皇贵妃不言,只垂头抹了抹泪。
太医就在一旁,皇帝递个眼神,便立马过去诊脉,片刻回来答复:“娘娘确实已有一月身孕。”
平阳公主才得到消息从外跑来,跪下扶住皇贵妃,边磕头边求饶:“请父皇明察!母妃生性良善,时常挂念皇后娘娘和明珠,今夜定是被有心之人栽赃陷害的!”
皇帝再次沉默了。
宋知意万万没想到还有怀孕这个天大的变故,电光火石间,飞快思定跪下来,大声哭诉道:“母后,也不知您含冤惨死时,腹中是幼弟还是幼妹,如今殿下生死不明,您在天有灵,定要保佑啊!”

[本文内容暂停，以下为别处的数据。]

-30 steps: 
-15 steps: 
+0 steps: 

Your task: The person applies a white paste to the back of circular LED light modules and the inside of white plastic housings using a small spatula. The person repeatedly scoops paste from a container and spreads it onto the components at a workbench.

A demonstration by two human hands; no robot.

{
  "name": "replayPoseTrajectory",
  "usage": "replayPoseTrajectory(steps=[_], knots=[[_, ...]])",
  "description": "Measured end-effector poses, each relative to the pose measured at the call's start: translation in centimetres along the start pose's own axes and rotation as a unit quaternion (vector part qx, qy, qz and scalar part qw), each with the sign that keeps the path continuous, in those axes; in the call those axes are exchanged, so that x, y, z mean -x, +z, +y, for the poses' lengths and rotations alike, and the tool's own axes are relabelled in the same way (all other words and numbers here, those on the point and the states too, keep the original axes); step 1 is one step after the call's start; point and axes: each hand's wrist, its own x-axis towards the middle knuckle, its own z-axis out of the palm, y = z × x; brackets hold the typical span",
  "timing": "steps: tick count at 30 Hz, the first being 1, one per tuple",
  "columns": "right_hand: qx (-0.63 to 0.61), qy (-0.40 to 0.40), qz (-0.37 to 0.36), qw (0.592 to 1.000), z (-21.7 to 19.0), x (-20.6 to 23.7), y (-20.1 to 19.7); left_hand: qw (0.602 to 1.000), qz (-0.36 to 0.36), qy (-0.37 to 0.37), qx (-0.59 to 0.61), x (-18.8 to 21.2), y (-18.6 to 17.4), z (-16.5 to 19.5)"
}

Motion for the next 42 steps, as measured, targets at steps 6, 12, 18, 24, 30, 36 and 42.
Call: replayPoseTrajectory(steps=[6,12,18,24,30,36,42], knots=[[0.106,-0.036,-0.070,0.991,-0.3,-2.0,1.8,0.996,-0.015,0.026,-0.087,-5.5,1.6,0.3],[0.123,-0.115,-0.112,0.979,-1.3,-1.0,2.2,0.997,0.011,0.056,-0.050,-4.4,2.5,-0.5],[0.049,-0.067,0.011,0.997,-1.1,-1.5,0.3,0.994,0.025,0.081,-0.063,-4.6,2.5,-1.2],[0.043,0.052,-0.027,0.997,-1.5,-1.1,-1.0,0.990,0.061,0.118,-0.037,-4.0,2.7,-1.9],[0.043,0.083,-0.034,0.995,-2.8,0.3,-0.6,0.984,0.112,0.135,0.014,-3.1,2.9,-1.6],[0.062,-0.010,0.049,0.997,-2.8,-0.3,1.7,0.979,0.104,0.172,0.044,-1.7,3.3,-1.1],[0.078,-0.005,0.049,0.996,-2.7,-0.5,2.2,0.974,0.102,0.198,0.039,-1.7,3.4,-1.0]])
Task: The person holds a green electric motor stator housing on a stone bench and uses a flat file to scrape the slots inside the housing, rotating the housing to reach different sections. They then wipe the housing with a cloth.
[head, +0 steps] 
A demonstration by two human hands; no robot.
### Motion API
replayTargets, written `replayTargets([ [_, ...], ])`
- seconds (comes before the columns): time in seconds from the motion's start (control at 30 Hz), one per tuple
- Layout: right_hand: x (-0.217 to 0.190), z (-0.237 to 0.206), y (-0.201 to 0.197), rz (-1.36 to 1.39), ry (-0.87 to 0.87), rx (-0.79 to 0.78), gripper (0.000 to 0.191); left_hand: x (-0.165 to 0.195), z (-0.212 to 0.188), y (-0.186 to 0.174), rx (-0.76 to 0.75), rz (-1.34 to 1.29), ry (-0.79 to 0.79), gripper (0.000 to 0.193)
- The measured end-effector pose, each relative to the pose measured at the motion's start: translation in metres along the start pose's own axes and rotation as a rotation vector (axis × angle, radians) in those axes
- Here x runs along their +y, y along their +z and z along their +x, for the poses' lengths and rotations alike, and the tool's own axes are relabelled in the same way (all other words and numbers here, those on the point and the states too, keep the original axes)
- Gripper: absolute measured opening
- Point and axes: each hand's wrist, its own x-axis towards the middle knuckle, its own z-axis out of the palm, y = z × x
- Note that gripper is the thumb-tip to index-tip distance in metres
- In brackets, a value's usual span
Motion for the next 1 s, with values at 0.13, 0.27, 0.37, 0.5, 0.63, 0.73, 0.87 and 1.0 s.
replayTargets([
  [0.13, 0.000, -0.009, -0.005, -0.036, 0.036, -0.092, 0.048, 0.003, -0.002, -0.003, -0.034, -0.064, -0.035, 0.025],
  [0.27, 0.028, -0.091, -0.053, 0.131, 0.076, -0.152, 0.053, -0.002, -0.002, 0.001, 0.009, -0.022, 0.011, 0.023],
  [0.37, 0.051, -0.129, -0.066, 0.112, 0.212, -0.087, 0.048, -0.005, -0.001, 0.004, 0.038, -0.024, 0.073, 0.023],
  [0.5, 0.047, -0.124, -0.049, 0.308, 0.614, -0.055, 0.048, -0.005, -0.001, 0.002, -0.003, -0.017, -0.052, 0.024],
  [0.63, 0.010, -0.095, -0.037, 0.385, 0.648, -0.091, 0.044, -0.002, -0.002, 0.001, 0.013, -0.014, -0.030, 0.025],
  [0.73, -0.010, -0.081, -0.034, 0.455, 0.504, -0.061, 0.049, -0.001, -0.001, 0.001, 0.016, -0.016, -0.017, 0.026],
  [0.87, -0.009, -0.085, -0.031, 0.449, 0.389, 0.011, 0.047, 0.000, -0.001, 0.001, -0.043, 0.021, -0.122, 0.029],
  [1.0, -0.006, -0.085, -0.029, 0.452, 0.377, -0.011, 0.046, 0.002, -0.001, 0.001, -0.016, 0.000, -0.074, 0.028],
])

宋知意哭得凶,不忘把赵珩给她的一沓签字画押的供词呈上给皇帝。
皇帝一目十行地扫下来,都不需看完,脸色已是铁青。
领主在旁看了一出好戏,哈哈大笑,极尽讽刺道:“还以为你们皇族多么庄严高贵,实则一摊子见不得人的丑事。我倒是记得,当年太子双腿残疾,重伤不治,也有皇贵妃一份功劳吧?”
皇帝被刺激得猛地咳嗽起来,手里的供词纷纷扬扬落下,太医忙又喂了一粒安神药丸,才勉强止住。
皇帝瞪了眼领主,深恶痛绝:“拖下去,拔了舌头,五马分尸!”
领主满腹不甘地被带走后,耳根子总算清净下来。
皇帝再看狼狈坐在地上的皇贵妃。
皇贵妃勾结通敌,害死先皇后与皇子,害得明珠走失丧命,又屡次害太子危在旦夕,实乃不争的事实,即便腹中怀有皇嗣也无法抵消,是姑息不得了。
可明明平素是那样一个温柔似水、体贴入微的女人。